Researchers from the University of Colorado Anschutz Medical Campus, Montefiore Einstein Comprehensive Cancer Center (MECCC), and Utrecht University have reported evidence that respiratory viruses, including COVID-19 and influenza, can activate dormant breast cancer cells in the lungs. The study, published in Nature, was conducted using mouse models and supported by analysis of human data.
Julio Aguirre-Ghiso, Ph.D., co-leader of the study and director of MECCC’s Cancer Dormancy Institute at Albert Einstein College of Medicine, commented: “Our findings indicate that individuals with a history of cancer may benefit from taking precautions against respiratory viruses, such as vaccination when available, and discussing any concerns with their healthcare providers.”
The research was led by James DeGregori, Ph.D., senior author and deputy director of CU Cancer Center. Mercedes Rincon, Ph.D., from CU Anschutz, and Roel Vermeulen, Ph.D., from Utrecht University and Imperial College London also served as co-leaders. Dr. DeGregori stated: “This complex and multidisciplinary study truly took a village.”
Previous evidence had suggested inflammation might awaken disseminated cancer cells (DCCs) that are dormant in distant organs after leaving a primary tumor. Dr. Aguirre-Ghiso noted: “During the COVID-19 pandemic, anecdotal reports suggested a possible increase in cancer death rates, bolstering the idea that severe inflammation might contribute to arousing dormant DCCs,” adding his role as leader of MECCC’s Tumor Microenvironment and Metastasis Research Program.
In experiments on mice with dormant DCCs in their lungs—a scenario mirroring key aspects of human disease—the researchers exposed subjects to SARS-CoV-2 or influenza virus. Both infections triggered reactivation of these cells within days, resulting in metastatic lesions appearing within two weeks. Dr. DeGregori explained: “Dormant cancer cells are like the embers left in an abandoned campfire, and respiratory viruses are like a strong wind that reignites the flames.”
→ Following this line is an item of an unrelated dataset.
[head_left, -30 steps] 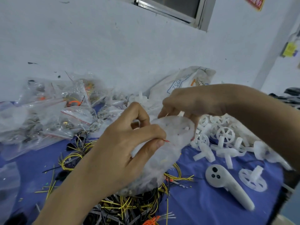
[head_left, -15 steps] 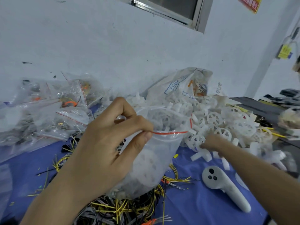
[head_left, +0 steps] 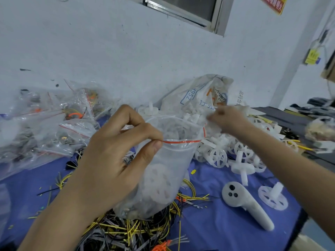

Molecular studies showed interleukin-6 (IL-6), an immune protein released during infection or injury, was responsible for this effect. Dr. Aguirre-Ghiso said: “The identification of IL-6 as a key mediator in arousing DCCs from dormancy suggests that using IL-6 inhibitors or other targeted immunotherapies might prevent or lessen the resurgence of metastasis following viral infection.”
To assess risks for humans, researchers analyzed large databases during the COVID-19 pandemic. Using UK Biobank data—a resource tracking over 500,000 people—Utrecht University and Imperial College London scientists studied whether COVID-19 increased cancer-related mortality among survivors diagnosed at least five years prior to the pandemic. After excluding deaths directly due to COVID-19 infection itself, those testing positive for COVID-19 nearly doubled their risk of dying from cancer compared to matched controls who tested negative.
Dr. Vermeulen remarked: “The effect was most pronounced in the first year after infection.” This rapid progression echoed results seen in animal studies.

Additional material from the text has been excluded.